Wait a second. Greg Muller's example $R=\mathbb{C}[x]$ is commutative and noetherian, and the modules are finitely generated. Am I misunderstanding Miyata's result, or am I misunderstanding Greg's example? –  Anton Geraschenko Oct 16 '10 at 6:51
    
@Anton: Miyata result only applies for $E=M\oplus N$. It does not prove it for all $E$ over Noetherian commutative ring. –  Hailong Dao Oct 16 '10 at 7:06
    
@Anton: to be precise, I don't think your first comment work. The fact that the middle modules of $\alpha, \beta$ are isomorphic does not imply that $\alpha -\beta$ is isomorphic to the trivial extension. If that is the case we can concludes that $\alpha = \beta$ already! –  Hailong Dao Oct 16 '10 at 7:22
2  
Ah, I think I see the problem. You have answered my original question (I think my first comment really does work). Greg has answered my "alternative formulation". The problem is that the two formulations are not equivalent after all. I overlooked the fact that it's possible to have an automorphism of $E$ as an extension ... an automorphism which induces the identity maps on both $M$ and $N$. So you (and Miyata) are correct: Greg's extension does split. Greg is also correct: the isomorphism with the direct sum is not induced by isomorphisms of $M$ and $N$. –  Anton Geraschenko Oct 18 '10 at 1:28

I believe this is a counter example. Let $R=\mathbb{C}[x]$, and consider finite-dimensional modules (ie, f.d. vector spaces equipped with a distinguished endomorphism). For convenience, I will identify a module with a matrix, implicitly choosing a basis. Let $$ M = \left[\begin{array}{cc} 0 & 1 \\\ 0 & 0 \end{array}\right], N = [0] $$ be modules of dimension 2 and 1, respectively. Then extensions of $N$ by $M$ correspond block diagonal matrices of the form $$ \left[ \begin{array}{cc} N & C \\\ 0 & M \end{array}\right] $$ where $C$ is some $1\times 2$-matrix.
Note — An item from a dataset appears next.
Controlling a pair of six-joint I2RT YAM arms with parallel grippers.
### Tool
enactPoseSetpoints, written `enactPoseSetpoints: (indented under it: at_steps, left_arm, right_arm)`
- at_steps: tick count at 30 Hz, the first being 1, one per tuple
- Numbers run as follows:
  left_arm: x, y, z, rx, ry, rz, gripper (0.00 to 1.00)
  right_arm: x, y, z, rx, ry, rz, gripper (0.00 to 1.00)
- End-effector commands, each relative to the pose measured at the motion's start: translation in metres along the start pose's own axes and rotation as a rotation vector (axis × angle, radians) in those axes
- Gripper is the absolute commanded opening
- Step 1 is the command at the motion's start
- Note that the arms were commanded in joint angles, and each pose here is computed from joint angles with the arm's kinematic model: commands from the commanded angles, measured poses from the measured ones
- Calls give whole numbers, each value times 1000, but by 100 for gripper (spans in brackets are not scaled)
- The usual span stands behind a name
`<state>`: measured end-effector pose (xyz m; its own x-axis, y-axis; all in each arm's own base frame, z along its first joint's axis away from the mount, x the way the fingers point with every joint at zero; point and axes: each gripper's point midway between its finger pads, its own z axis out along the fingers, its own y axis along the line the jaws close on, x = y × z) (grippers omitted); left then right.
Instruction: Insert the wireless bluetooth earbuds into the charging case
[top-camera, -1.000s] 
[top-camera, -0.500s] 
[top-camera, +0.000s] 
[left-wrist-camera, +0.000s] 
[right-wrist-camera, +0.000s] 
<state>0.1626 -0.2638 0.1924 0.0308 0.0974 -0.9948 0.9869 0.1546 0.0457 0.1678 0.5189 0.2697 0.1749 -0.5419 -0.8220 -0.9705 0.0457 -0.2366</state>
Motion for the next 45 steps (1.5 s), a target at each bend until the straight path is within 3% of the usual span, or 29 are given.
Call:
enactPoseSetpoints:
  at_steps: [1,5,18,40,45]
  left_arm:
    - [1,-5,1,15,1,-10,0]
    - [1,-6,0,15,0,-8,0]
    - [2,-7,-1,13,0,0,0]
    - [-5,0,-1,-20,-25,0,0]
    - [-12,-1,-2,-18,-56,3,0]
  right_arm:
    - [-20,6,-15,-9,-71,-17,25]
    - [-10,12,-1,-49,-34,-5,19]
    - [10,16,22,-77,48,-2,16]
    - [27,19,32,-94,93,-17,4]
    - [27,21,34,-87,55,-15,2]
Since the automorphisms of $M$ and $N$ act as conjugation by the appropriate matrix, we see that they preserve the rank and nullity of $C$.

Now, note the two extensions $$ C =\left[ 0 \; 0 \right],\;\; C' = \left[ 0 \; 1\right] $$ give isomorphic extensions (ie, conjugate matrices), but $C$ and $C'$ have different ranks.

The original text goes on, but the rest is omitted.